**TASK**
Wherever "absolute" occurs in the entries, copy the line that holds it.
** Opening INPUT FOR THIS TASK block **
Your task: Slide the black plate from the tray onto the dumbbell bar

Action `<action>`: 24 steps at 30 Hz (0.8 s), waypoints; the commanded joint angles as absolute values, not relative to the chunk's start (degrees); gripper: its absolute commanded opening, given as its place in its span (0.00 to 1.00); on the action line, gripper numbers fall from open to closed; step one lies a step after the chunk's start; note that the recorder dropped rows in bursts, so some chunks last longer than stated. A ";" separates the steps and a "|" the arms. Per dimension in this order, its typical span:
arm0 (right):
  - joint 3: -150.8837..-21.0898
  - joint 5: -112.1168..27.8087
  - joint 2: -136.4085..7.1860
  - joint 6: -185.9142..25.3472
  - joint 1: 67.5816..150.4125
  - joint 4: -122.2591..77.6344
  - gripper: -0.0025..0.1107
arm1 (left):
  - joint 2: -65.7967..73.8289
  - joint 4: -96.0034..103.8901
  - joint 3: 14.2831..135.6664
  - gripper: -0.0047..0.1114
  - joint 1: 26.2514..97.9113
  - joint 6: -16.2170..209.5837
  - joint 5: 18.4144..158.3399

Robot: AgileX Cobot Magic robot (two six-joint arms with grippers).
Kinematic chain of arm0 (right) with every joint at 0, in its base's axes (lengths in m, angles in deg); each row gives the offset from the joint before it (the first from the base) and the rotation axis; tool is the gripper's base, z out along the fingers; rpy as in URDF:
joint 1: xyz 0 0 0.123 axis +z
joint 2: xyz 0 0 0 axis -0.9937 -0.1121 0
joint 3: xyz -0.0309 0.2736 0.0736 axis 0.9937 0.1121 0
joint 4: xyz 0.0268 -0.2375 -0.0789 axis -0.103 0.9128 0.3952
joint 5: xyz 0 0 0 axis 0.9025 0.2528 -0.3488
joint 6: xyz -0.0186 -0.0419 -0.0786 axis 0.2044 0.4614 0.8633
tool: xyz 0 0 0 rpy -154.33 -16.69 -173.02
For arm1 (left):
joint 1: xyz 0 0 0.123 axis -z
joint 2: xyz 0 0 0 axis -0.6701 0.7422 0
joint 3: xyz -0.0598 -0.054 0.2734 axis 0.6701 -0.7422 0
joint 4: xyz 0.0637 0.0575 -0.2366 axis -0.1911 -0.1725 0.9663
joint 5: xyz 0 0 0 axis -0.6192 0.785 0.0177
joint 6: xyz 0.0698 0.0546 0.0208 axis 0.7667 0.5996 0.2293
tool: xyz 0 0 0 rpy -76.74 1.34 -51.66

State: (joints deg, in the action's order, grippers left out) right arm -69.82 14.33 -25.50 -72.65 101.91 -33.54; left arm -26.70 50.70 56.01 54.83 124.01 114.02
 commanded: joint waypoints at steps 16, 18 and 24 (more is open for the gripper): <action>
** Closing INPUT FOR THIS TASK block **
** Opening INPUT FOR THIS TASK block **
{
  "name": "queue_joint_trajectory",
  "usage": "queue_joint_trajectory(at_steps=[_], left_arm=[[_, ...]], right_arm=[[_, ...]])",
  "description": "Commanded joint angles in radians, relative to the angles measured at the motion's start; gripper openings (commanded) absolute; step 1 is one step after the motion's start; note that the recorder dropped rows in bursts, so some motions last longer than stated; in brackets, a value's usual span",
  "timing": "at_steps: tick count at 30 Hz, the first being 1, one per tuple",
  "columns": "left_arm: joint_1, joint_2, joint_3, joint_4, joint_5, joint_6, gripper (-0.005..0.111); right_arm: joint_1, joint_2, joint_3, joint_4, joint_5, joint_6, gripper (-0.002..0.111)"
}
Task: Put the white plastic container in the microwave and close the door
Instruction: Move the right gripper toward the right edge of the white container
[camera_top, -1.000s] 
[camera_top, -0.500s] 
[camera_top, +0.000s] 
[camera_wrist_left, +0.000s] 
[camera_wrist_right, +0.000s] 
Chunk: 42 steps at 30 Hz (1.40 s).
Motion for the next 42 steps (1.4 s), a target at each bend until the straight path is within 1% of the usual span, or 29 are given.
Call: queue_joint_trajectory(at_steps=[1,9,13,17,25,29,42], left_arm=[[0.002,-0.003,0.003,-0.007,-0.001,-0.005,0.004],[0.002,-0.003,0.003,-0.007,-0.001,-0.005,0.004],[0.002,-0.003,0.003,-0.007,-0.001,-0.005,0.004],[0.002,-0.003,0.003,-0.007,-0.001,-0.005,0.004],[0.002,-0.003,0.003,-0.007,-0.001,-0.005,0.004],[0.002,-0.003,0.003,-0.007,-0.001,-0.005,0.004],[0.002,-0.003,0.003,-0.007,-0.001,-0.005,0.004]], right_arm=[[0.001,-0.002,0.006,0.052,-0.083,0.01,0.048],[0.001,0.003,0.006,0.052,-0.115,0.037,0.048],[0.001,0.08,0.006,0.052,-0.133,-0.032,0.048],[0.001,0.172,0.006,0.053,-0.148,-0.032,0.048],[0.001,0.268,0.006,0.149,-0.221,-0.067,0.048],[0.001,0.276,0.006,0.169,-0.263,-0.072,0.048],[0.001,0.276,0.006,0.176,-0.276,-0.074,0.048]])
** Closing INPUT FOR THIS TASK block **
**ANSWER**
Action `<action>`: 24 steps at 30 Hz (0.8 s), waypoints; the commanded joint angles as absolute values, not relative to the chunk's start (degrees); gripper: its absolute commanded opening, given as its place in its span (0.00 to 1.00); on the action line, gripper numbers fall from open to closed; step one lies a step after the chunk's start; note that the recorder dropped rows in bursts, so some chunks last longer than stated. A ";" separates the steps and a "|" the arms. Per dimension in this order, its typical span:
  "description": "Commanded joint angles in radians, relative to the angles measured at the motion's start; gripper openings (commanded) absolute; step 1 is one step after the motion's start; note that the recorder dropped rows in bursts, so some motions last longer than stated; in brackets, a value's usual span",

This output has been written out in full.